* Exercise requirements:
Lines before the one containing "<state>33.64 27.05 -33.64" are to be left out; that line and every line after it, through the last line below, are to be reproduced exactly.

* Provided data:
——————————

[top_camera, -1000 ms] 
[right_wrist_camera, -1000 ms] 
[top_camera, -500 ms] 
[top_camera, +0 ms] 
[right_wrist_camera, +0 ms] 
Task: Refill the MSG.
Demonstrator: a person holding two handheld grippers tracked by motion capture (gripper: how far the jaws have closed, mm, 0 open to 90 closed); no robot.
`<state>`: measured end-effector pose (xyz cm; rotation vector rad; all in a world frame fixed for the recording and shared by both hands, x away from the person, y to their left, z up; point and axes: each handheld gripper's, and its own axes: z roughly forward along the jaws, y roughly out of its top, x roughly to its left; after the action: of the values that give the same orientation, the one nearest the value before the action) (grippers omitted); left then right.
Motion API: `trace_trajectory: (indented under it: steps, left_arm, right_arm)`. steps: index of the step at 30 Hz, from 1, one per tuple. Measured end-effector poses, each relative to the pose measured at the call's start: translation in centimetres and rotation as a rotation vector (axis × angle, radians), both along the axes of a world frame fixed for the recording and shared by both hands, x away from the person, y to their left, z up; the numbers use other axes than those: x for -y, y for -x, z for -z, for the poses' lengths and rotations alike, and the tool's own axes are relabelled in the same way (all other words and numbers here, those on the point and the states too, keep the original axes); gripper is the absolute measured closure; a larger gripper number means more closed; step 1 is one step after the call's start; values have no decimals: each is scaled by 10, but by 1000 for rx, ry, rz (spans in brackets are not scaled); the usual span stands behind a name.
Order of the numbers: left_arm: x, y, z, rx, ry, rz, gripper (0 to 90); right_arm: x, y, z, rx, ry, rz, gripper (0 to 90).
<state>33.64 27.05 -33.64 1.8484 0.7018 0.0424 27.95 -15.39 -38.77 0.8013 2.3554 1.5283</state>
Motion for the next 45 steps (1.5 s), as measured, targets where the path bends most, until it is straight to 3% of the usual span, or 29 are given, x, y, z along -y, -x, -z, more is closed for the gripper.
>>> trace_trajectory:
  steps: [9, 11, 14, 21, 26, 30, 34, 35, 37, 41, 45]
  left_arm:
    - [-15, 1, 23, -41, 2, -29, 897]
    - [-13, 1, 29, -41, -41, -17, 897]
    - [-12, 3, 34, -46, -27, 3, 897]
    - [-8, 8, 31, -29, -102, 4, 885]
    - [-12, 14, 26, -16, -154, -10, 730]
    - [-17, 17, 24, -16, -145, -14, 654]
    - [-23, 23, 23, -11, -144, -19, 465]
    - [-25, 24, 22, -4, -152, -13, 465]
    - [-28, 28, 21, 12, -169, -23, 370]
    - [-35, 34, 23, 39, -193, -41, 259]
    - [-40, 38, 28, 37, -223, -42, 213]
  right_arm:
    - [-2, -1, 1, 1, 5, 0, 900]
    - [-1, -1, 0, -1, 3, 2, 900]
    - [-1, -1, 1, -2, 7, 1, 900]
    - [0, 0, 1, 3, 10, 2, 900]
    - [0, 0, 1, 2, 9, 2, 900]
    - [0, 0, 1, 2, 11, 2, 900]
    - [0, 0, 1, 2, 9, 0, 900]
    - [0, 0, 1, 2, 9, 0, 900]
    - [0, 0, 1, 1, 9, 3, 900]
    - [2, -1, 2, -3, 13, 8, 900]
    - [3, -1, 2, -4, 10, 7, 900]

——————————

* Response:
<state>33.64 27.05 -33.64 1.8484 0.7018 0.0424 27.95 -15.39 -38.77 0.8013 2.3554 1.5283</state>
Motion for the next 45 steps (1.5 s), as measured, targets where the path bends most, until it is straight to 3% of the usual span, or 29 are given, x, y, z along -y, -x, -z, more is closed for the gripper.
>>> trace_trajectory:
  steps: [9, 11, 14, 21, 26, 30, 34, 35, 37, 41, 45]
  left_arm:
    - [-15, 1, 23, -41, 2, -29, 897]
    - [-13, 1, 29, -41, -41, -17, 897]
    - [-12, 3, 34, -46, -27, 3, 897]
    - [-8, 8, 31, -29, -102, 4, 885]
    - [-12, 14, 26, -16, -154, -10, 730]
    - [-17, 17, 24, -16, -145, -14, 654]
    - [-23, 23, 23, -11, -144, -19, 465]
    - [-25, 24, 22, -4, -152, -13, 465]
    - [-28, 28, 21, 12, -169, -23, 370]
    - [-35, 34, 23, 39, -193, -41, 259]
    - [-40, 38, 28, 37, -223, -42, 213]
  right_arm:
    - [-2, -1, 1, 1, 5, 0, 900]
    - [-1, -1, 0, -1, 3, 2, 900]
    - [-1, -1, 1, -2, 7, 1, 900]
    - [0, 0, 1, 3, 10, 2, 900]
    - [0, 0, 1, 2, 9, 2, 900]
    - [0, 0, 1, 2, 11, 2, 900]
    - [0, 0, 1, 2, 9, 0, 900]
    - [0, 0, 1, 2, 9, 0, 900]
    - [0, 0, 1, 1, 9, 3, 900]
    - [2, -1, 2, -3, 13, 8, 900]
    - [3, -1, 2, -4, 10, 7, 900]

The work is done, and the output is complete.